Conjugate vaccines produced using the MD min CFE formulation elicit antibodies that are bactericidal. (A) Lyophilized MD min CFE reactions using iVAX extracts were used to synthesize anti-ETEC O78 conjugate vaccines for immunization studies. Groups of BALB/c mice were immunized subcutaneously with a 1:1 mixture of adjuvant and PBS or ∼24 μg of the following cell-free-derived immunogens: unconjugated protein D (PD), or PD modified with O78 O-PS from a minimal iVAX reaction (PD-O78 (MD min)). Each group was composed of eight mice.
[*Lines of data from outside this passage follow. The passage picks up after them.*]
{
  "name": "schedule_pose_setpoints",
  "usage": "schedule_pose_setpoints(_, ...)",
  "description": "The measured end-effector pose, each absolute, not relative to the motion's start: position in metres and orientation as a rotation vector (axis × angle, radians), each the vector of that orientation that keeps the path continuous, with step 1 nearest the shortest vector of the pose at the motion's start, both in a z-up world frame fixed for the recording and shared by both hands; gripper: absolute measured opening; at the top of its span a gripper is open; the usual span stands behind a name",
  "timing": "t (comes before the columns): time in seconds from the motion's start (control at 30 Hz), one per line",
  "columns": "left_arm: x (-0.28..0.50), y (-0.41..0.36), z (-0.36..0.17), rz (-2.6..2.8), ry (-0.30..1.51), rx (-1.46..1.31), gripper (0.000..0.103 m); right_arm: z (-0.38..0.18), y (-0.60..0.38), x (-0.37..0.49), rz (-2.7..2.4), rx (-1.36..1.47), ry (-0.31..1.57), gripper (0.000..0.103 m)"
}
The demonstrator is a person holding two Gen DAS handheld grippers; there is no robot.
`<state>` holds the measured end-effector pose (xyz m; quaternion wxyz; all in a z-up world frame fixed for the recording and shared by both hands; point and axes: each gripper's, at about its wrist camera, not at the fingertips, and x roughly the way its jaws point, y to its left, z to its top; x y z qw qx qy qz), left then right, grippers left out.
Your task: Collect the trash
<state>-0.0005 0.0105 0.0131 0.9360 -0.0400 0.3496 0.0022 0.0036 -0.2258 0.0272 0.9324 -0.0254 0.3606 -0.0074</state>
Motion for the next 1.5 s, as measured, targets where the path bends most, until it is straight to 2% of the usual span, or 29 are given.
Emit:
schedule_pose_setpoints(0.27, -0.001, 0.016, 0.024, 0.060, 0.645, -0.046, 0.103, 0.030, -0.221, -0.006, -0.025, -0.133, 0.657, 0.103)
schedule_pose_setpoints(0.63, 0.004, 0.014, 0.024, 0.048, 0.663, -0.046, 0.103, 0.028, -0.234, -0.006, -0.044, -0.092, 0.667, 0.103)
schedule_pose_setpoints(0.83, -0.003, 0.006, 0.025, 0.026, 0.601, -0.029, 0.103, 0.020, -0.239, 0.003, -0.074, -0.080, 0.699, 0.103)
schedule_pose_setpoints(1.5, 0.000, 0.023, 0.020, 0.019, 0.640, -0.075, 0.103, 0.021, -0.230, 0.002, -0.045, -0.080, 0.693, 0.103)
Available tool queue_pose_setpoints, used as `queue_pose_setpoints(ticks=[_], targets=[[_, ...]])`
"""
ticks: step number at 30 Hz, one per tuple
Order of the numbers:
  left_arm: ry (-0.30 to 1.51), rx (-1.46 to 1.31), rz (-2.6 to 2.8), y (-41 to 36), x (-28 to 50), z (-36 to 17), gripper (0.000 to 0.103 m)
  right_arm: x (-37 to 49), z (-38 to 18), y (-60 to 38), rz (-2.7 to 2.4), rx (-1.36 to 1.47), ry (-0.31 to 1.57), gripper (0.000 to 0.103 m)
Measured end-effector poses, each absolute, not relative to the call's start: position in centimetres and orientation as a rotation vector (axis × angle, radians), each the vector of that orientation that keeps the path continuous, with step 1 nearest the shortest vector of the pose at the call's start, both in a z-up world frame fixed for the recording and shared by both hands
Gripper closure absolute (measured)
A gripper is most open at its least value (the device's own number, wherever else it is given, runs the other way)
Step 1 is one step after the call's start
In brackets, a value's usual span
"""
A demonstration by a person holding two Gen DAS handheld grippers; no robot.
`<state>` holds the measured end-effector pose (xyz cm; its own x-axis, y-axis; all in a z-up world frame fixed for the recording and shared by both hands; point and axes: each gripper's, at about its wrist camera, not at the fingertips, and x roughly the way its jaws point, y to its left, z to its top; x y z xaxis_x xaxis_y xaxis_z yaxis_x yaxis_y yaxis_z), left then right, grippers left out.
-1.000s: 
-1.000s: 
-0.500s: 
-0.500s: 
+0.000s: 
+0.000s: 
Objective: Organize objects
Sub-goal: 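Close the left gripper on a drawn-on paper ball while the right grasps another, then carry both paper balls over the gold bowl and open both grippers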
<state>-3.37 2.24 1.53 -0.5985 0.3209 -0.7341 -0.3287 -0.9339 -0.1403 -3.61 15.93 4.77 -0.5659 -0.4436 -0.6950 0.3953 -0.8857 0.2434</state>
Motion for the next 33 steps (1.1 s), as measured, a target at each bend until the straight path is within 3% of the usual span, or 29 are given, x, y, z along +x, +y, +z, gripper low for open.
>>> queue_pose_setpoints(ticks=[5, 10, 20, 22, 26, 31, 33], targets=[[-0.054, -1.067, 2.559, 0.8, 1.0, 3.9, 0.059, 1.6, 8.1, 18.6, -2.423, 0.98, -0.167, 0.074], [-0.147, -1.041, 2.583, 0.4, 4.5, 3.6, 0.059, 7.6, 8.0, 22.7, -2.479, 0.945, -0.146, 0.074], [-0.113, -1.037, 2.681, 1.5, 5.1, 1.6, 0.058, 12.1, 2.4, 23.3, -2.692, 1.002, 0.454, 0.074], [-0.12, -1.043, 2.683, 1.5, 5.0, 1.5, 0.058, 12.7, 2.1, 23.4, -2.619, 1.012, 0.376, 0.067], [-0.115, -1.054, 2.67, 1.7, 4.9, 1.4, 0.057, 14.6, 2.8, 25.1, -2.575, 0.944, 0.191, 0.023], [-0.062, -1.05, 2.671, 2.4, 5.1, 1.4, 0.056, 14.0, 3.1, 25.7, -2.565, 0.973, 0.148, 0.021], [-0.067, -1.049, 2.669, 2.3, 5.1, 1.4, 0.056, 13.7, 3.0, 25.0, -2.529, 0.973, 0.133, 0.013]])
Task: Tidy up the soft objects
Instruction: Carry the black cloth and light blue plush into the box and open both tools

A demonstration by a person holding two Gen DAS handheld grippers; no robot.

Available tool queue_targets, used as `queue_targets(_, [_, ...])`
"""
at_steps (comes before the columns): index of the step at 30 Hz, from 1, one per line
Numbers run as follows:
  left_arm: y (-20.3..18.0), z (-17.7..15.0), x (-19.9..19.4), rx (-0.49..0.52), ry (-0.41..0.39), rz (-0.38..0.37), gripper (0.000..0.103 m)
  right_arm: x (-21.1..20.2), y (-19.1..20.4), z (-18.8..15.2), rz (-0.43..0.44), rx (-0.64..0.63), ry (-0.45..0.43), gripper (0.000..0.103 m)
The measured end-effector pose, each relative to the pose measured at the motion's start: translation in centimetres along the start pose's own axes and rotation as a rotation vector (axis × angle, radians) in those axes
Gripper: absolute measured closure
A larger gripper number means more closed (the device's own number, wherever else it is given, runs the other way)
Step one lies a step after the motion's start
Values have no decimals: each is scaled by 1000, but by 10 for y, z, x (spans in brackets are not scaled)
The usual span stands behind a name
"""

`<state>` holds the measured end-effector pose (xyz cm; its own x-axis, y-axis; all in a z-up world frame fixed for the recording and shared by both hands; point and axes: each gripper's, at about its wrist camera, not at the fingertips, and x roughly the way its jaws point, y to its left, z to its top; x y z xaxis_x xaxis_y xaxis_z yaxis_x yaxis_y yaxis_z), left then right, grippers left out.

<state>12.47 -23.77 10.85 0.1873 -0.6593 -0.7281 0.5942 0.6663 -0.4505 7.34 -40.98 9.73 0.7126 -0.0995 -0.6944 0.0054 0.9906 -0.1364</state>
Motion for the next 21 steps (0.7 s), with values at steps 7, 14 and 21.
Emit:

Mice were boosted on days 21 and 42 with identical doses of antigen. (B) ETEC O78 O-PS-specific IgG titers were measured by enzyme-linked immunosorbent assay (ELISA) in endpoint (day 56) serum of individual mice (black dots) with recombinant O-PS immobilized as antigen. Mean titers of each group are also shown (red lines). Statistical significance was calculated by unpaired two-tailed t-test with a single asterisk (*) indicating p-value <0.05 and ns indicating not significant. (C) Bacterial killing activity of serum antibodies corresponding to the same groups as in (B). Survival data were derived from a standard serum bactericidal assay (SBA) where dilutions of pooled sera from immunized mice were tested against ETEC O78 strain H10407 in the presence of human complement. Values for % survival were determined from the colony forming units (CFUs) counted at each individual serum dilution. Data in (C) represent average error bars for two independent samples (n = 2).